Beet’s family initially lived in Taranaki Street, but when his parents separated in 1901, he moved with his father and siblings to Worser Bay, where he went to school.
Beet was a joinery apprentice at his oldest brother’s sash and door factory in Kilbirnie when the First World War started in August 1914. He went to Buckle Street to sign up and join the advance party of the New Zealand Expeditionary Force bound for Samoa, but because of an error in registering his date of birth he was rejected as too young. He had to wait until the following year to enlist.
Egypt and the Middle East
In August 1915 Beet joined the Wellington Mounted Rifles, and on the 13th of November he sailed with the 8th Reinforcements for Egypt. He narrowly avoided being sent to Gallipoli, and instead remained in Egypt where his job was to look after some of the 10,000 horses that went to war with the New Zealand Expeditionary Force.
In July 1916, Beet transferred to the Imperial Camel Corps, in the hope that he might see more action than he had done with the Wellington Mounted Rifles. His wish was granted: he subsequently fought in the battles of Magdhaba (23 December 1916) and Rafah (9 January 1917).
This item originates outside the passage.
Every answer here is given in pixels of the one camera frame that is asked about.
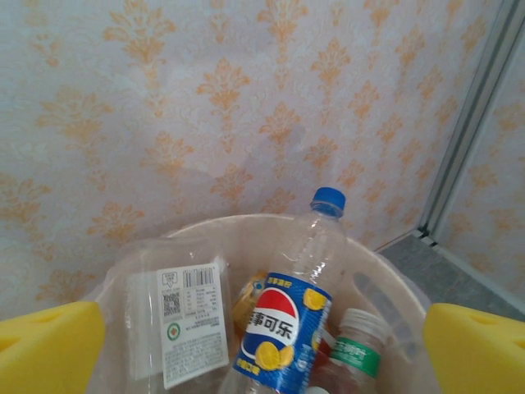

These Allied victories were part of the successful campaign to push the Turks out of the Sinai peninsula.
Beet then went on to fight in the Palestine campaign, which had as its aim the capture of Ottoman-held Palestine. After two unsuccessful attempts, in November 1917 the Allies gained control of Gaza, and not long after that the port of Jaffa.
Injury and discharge
It was in an attack on their ultimate goal, the city of Jerusalem, that Beet was shot in the buttock on 30 November 1917. Jerusalem fell nine days later, but Beet had already been evacuated by camel back to Cairo.
Infection in his wound meant that Beet risked having his leg amputated; however, unlike many others, he avoided losing a limb. Nevertheless, the pain and stiffness he experienced as he recovered in Port Said rest camp meant that he was declared no longer fit for active service, and was invalided home to New Zealand.
After the war
Beet was finally discharged from the army on the 27th of November, 1918. He returned to Wellington where he ran a building company with his brother in Coutts Street in Kilbirnie, and in 1920 married Kathleen Norman.
The same year as his marriage, Beet – always a good athlete, despite his war wound – was picked to join the All Blacks. He played several matches in both New Zealand and Australia before deciding to focus on his work and family commitments. However, Beet never lost his passion for rugby, and for the final decade of his life he was patron of the Poneke Football Club, the club in Kilbirnie that he had played for before the war.
Beet was one of 84 WW1 veterans who agreed to be interviewed by oral historians Nicholas Boyack and Jane Tolerton about their memories of the war. When Beet was interviewed for the project he was 94. He died a year later, on the 28th of November 1989, in Levin.